* [EXERCISE PROMPT]: Given the entries below, please return each one exactly.

Records from a data source
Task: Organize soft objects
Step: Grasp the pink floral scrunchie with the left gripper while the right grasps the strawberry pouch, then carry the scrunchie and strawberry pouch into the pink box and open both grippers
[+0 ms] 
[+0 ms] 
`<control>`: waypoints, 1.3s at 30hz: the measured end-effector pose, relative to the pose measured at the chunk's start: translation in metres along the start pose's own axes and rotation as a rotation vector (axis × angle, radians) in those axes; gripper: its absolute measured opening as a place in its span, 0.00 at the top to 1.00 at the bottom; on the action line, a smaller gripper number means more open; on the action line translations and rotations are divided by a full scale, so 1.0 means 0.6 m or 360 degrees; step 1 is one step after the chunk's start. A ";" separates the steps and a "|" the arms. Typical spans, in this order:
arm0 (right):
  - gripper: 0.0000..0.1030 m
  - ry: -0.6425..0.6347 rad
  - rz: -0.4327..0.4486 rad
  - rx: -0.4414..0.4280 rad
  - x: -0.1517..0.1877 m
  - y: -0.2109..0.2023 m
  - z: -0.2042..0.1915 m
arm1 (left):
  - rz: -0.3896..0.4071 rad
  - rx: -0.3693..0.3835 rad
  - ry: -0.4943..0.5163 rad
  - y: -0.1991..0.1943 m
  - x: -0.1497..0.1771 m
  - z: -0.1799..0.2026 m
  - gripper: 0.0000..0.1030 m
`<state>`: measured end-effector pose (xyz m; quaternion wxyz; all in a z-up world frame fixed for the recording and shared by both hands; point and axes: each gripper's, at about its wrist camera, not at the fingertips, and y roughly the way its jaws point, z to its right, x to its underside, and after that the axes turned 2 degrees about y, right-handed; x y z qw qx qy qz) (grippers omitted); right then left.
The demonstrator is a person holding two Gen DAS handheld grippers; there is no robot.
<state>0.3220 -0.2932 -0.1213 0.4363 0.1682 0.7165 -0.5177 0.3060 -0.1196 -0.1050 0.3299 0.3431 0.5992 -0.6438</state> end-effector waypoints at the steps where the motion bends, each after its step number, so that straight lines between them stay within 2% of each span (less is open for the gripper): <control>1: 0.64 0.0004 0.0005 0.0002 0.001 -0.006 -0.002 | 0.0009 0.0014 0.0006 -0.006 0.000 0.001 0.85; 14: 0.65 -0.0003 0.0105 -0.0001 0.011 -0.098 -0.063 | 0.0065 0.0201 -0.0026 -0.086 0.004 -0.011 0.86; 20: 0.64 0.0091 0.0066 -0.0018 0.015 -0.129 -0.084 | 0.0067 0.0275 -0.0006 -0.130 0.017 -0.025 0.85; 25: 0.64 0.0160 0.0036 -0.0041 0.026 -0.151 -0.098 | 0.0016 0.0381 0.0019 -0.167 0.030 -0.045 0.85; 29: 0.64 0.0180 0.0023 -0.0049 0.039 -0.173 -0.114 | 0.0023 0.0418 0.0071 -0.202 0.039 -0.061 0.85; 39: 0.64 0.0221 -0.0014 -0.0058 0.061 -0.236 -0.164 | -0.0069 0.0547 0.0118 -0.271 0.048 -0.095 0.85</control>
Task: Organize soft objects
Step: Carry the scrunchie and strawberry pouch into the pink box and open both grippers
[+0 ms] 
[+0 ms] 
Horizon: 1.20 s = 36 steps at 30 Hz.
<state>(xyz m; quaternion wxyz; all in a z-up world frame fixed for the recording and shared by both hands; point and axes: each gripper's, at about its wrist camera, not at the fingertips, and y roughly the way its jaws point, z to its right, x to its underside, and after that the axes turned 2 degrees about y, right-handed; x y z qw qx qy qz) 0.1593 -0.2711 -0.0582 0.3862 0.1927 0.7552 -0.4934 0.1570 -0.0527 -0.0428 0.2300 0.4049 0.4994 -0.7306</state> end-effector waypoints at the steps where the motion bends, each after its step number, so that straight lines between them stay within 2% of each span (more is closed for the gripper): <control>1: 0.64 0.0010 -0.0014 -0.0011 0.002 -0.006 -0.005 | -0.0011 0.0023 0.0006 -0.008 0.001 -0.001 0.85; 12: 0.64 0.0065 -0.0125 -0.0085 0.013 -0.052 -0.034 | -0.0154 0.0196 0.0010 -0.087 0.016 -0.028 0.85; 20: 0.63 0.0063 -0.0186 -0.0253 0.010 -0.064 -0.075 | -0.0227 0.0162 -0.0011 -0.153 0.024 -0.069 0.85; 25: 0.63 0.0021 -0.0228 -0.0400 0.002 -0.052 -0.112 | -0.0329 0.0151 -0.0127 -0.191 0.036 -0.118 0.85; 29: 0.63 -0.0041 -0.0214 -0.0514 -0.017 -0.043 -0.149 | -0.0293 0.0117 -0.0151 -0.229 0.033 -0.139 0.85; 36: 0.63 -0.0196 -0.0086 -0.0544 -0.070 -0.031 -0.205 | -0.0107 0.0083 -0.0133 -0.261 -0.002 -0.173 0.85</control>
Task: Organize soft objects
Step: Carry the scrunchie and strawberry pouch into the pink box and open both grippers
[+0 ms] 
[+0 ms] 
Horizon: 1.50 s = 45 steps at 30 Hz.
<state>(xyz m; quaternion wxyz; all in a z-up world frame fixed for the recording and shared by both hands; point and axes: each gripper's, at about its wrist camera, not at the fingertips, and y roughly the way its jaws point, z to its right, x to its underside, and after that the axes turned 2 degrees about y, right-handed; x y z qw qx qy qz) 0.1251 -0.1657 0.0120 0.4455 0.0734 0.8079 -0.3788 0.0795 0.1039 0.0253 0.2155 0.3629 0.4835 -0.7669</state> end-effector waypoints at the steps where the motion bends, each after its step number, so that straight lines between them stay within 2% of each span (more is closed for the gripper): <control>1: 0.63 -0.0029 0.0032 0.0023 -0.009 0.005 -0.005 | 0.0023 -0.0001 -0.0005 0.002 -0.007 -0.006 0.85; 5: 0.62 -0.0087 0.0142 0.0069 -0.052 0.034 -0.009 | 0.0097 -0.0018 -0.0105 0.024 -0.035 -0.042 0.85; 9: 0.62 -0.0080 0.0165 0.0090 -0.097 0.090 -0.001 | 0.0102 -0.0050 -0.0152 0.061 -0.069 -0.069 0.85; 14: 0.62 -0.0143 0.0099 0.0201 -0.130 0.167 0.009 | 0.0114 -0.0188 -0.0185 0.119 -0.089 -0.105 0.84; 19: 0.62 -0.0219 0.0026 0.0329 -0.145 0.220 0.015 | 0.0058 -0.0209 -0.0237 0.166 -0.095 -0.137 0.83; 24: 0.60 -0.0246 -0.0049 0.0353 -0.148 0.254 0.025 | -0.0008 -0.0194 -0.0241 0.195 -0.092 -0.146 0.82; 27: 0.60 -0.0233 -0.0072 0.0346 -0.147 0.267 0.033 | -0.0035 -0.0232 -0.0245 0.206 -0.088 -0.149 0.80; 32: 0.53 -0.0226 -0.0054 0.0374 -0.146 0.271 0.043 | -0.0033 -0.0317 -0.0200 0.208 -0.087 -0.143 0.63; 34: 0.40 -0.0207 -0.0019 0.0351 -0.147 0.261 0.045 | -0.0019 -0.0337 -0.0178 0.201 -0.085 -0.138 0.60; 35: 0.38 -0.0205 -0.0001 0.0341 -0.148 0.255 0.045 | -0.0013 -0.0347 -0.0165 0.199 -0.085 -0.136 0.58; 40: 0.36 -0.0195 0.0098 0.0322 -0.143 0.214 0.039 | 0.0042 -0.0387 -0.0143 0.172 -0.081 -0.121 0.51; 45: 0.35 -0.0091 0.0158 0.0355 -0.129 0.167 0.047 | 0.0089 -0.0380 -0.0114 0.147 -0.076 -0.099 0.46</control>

* [RESPONSE AREA]:
Task: Organize soft objects
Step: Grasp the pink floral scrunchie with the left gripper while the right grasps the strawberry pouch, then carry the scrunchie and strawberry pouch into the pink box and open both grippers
[+0 ms] 
[+0 ms] 
`<control>`: waypoints, 1.3s at 30hz: the measured end-effector pose, relative to the pose measured at the chunk's start: translation in metres along the start pose's own axes and rotation as a rotation vector (axis × angle, radians) in those axes; gripper: its absolute measured opening as a place in its span, 0.00 at the top to 1.00 at the bottom; on the action line, a smaller gripper number means more open; on the action line translations and rotations are divided by a full scale, so 1.0 means 0.6 m or 360 degrees; step 1 is one step after the chunk's start. A ";" separates the steps and a "|" the arms. Typical spans, in this order:
arm0 (right):
  - gripper: 0.0000..0.1030 m
  - ry: -0.6425..0.6347 rad
  - rz: -0.4327..0.4486 rad
  - rx: -0.4414..0.4280 rad
  - x: -0.1517..0.1877 m
  - y: -0.2109..0.2023 m
  - z: -0.2042..0.1915 m
arm1 (left):
  - rz: -0.3896..0.4071 rad
  - rx: -0.3693..0.3835 rad
  - ry: -0.4943..0.5163 rad
  - y: -0.1991..0.1943 m
  - x: -0.1497..0.1771 m
  - z: -0.1799..0.2026 m
  - gripper: 0.0000..0.1030 m
`<state>`: measured end-effector pose (xyz m; quaternion wxyz; all in a z-up world frame fixed for the recording and shared by both hands; point and axes: each gripper's, at about its wrist camera, not at the fingertips, and y roughly the way its jaws point, z to its right, x to its underside, and after that the axes turned 2 degrees about y, right-handed; x y z qw qx qy qz) (grippers omitted); right then left.
The demonstrator is a person holding two Gen DAS handheld grippers; there is no robot.
<state>0.3220 -0.2932 -0.1213 0.4363 0.1682 0.7165 -0.5177 0.3060 -0.1196 -0.1050 0.3299 0.3431 0.5992 -0.6438</state> end-effector waypoints at the steps where the motion bends, each after its step number, so that straight lines between them stay within 2% of each span (less is open for the gripper): <control>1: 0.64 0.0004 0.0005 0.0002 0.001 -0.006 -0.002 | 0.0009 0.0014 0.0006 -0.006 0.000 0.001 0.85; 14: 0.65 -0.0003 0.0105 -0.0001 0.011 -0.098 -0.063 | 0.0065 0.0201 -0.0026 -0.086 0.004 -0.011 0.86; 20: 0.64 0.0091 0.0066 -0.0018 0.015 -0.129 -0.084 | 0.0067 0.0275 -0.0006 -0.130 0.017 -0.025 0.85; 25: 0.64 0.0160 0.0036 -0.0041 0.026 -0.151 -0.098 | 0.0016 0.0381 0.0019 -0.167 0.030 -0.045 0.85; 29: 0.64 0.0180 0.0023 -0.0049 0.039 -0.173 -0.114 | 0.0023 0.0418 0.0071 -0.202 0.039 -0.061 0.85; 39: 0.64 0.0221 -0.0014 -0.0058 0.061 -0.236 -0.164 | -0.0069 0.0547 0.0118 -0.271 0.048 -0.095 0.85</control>
Task: Organize soft objects
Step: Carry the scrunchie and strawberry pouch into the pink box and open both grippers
[+0 ms] 
[+0 ms] 
Horizon: 1.20 s = 36 steps at 30 Hz.
<state>(xyz m; quaternion wxyz; all in a z-up world frame fixed for the recording and shared by both hands; point and axes: each gripper's, at about its wrist camera, not at the fingertips, and y roughly the way its jaws point, z to its right, x to its underside, and after that the axes turned 2 degrees about y, right-handed; x y z qw qx qy qz) 0.1593 -0.2711 -0.0582 0.3862 0.1927 0.7552 -0.4934 0.1570 -0.0527 -0.0428 0.2300 0.4049 0.4994 -0.7306</state> end-effector waypoints at the steps where the motion bends, each after its step number, so that straight lines between them stay within 2% of each span (more is closed for the gripper): <control>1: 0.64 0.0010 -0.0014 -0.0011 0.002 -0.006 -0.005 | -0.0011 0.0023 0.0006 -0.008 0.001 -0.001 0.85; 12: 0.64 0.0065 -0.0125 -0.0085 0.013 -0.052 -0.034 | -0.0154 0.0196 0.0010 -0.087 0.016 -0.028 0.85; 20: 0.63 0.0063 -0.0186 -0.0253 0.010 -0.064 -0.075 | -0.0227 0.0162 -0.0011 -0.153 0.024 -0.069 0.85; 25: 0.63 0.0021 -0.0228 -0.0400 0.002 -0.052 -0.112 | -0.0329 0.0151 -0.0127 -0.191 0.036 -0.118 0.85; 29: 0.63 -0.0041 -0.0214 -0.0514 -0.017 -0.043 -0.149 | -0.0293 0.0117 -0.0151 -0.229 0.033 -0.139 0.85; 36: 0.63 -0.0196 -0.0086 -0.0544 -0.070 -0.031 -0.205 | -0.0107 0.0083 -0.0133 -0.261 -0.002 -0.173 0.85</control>
Task: Organize soft objects
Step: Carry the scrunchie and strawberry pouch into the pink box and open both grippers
[+0 ms] 
[+0 ms] 
Horizon: 1.50 s = 45 steps at 30 Hz.
<state>(xyz m; quaternion wxyz; all in a z-up world frame fixed for the recording and shared by both hands; point and axes: each gripper's, at about its wrist camera, not at the fingertips, and y roughly the way its jaws point, z to its right, x to its underside, and after that the axes turned 2 degrees about y, right-handed; x y z qw qx qy qz) 0.1251 -0.1657 0.0120 0.4455 0.0734 0.8079 -0.3788 0.0795 0.1039 0.0253 0.2155 0.3629 0.4835 -0.7669</state> end-effector waypoints at the steps where the motion bends, each after its step number, so that straight lines between them stay within 2% of each span (more is closed for the gripper): <control>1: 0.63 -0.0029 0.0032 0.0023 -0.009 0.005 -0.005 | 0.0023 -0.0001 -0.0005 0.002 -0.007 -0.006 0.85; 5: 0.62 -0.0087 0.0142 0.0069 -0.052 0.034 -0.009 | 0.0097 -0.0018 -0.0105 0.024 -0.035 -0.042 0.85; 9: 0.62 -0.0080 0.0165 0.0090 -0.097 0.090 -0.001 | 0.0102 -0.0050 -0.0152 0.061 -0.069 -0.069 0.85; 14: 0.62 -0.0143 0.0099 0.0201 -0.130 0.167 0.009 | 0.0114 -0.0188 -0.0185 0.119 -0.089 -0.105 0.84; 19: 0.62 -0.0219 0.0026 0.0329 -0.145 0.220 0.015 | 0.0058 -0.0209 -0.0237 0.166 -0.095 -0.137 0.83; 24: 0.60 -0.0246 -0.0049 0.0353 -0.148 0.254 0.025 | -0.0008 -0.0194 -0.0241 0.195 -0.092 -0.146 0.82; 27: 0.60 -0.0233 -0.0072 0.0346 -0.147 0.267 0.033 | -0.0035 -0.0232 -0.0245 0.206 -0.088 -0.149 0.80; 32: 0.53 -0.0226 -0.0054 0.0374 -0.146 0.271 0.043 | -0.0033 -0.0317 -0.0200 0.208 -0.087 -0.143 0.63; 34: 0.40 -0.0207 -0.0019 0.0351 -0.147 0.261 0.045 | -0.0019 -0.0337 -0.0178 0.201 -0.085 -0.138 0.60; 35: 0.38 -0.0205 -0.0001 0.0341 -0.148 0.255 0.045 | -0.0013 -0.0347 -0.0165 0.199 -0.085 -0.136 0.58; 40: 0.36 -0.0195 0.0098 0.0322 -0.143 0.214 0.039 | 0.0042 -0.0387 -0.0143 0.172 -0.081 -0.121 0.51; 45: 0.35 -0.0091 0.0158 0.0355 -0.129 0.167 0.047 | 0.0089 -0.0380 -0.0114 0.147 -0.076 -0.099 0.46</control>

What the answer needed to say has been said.